The camera has Live View, which allows photographers to use the LCD screen as the viewfinder. Because the sensor mirror needs to be in the locked position (see Live preview), shutter noise is reduced in this mode.

  • 15.1 megapixel APS-C CMOS sensor
  • 3.0 inch VGA LCD monitor
  • LiveView mode
  • Wide 9 point AF with center cross-type sensors
  • Selectable AF and metering modes
  • Built-in flash
  • Canon EOS Integrated Cleaning System
  • ISO 100–3200 (6400 and 12800 with custom function)
  • Auto correction of vignetting
  • Continuous Drive up to 6.3 fps (90 images (JPEG), 16 images (RAW))
  • DIGIC 4 image processor
  • Canon EF/EF-S Lenses
  • Canon EX Speedlites
  • PAL/NTSC/HDMI video output
  • File Formats include: JPEG, RAW, sRAW1 (7.1 MP) and sRAW2 (3.8 MP)
  • RAW & JPEG simultaneous recording
  • USB 2.0 computer interface
  • BP-511/BP-511A or BP-512/BP-514 Battery Types (BP-511A battery supplied)
  • Dimensions 146 × 108 × 74 mm (5.7 × 4.2 × 2.9 in)
  • Approx weight 730 g (1.61 lb)
  • Improvements

    Changes over the 40D include a higher-resolution sensor (15.1 megapixel instead of 10.1 megapixel).

    The ISO goes up to 3200 in standard mode, and can be increased to 12800 through the use of a custom function.

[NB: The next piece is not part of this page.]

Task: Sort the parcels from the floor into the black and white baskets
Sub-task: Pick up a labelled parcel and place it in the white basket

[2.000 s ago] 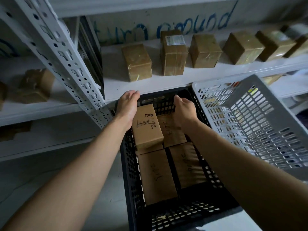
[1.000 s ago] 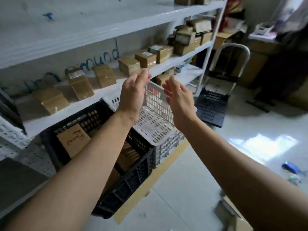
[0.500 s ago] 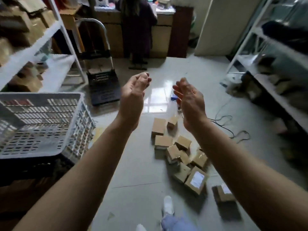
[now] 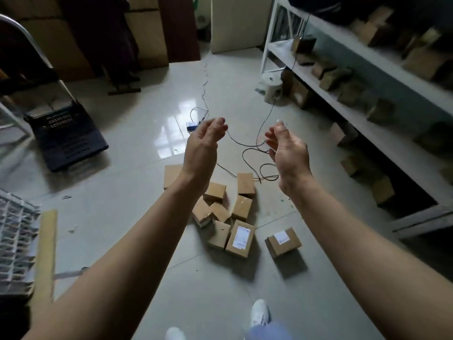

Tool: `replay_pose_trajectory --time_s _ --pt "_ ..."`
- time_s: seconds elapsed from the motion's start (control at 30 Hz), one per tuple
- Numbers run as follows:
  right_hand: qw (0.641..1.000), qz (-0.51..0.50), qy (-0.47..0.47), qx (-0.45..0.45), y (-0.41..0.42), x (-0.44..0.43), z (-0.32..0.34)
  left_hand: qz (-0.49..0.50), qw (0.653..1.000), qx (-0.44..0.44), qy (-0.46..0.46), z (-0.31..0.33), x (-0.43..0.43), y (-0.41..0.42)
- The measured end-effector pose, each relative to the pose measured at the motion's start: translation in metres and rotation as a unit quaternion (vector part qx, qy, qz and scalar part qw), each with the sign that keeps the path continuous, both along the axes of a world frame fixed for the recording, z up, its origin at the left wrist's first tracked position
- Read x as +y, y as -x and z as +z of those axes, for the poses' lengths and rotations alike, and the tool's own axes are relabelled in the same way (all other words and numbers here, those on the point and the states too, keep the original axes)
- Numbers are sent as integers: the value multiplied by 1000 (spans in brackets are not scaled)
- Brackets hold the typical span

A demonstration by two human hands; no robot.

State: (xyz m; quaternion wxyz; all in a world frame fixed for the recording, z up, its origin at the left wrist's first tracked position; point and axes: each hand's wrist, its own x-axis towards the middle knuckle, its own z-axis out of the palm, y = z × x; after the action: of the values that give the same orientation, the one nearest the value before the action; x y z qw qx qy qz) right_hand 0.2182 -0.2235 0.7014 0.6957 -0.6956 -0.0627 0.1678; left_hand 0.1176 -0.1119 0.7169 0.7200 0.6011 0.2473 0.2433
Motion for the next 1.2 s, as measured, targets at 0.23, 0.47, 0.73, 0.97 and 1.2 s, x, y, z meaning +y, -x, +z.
replay_pose_trajectory --time_s 0.23,0.47,0.73,0.97,1.2 --pt "998 -11 54 22 -94 -61 -52 -1 998 37 58 -55 -60 -99" --pt "991 21 117 67 -126 -63 -109 32 988 118 96 -112 -60 -117" --pt "986 1 157 64 -150 -56 -148 1 984 151 98 -154 -47 -148" --pt "975 -3 200 94 -177 -78 -192 13 973 188 134 -196 -59 -174" --pt "952 45 278 118 -243 -121 -284 51 951 249 175 -293 -99 -221"
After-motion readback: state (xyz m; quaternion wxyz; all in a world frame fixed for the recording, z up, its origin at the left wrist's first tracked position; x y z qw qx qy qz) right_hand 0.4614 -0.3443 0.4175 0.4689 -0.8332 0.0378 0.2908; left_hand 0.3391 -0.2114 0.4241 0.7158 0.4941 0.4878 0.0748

The burst rate is the same as on the 40D, 6.3 frames per second, though the 40D was advertised as 6.5.

    The camera uses Canon's DIGIC 4 image processor. The processor delivers more responsive operation, improved color rendition and near-instant start-up time. A new sensor cleaning system has also been introduced. The camera can also use the Canon Wireless File Transmitter WFT-E3/E3A.

    The 50D has a 3" screen – the same size as the 40D – but the resolution is 640×480 pixels, which allows it to show more image detail than any of Canon's previous 3" LCD displays. The 50D features two new Autofocus Modes in Liveview and an HDMI port.

    The 50D is offered as a body only or in a package with a new EF-S 18-200mm f/3.5-5.6 IS lens or EF 28–135 f/3.5-5.6 IS USM lens.

    Image quality and noise

    The 50D adds 5 megapixels to an APS-C sized sensor (compared to the 40D), and as a result the size of the individual photosensors has decreased. To offset the increased noise that inevitably results from smaller photosensors, Canon eliminated the gaps between the microlenses covering the photosensors. Thus the microlenses are larger, and capture more light and direct it to the sensor sites.

    Reception

    The Canon EOS 50D received generally favourable reviews. Digital Photography Review concluded: "Looking at the specification differences between the EOS 40D and our test candidate it appears you pay quite a premium for the 50D's extra megapixels and as we've found out during this review you don't get an awful lot of extra image quality for your money. The Canon EOS 50D still earns itself our highest reward but considering its price point and our slight concerns about its pixel-packed sensor, it only does so by a whisker." Gordon Laing of CameraLabs.com had a slightly better view of the camera, noting that "Canon’s bold claims of matching the noise levels of the earlier EOS 40D were confirmed in our High ISO tests," and concluded by calling it "a very capable DSLR that handles confidently, delivers great results and is a joy to use. . . .[but] to exploit that high resolution you’ll need to couple it with a decent quality lens."

    Magic Lantern Video

    As of 2013 there has been Magic Lantern (firmware) development of 50D video support. The 50D compares favorably to many later Canon APS-C models in terms of light sensitivity: "The camera is also a totally unbelievable low light performer. The 50D was designed before the megapixel race really took off. It has a 15MP APS-C sensor, so individual pixels are much larger than those on the later 18MP Rebel CMOS sensors.". In addition to raw video, the Magic Lantern firmware add-on also enabled high bitrate compressed H.264 video at 30 frames per second. Other publications, while impressed, pointed out downsides such as no audio, expensive fast CF-cards and no Canon support for Magic Lantern firmware.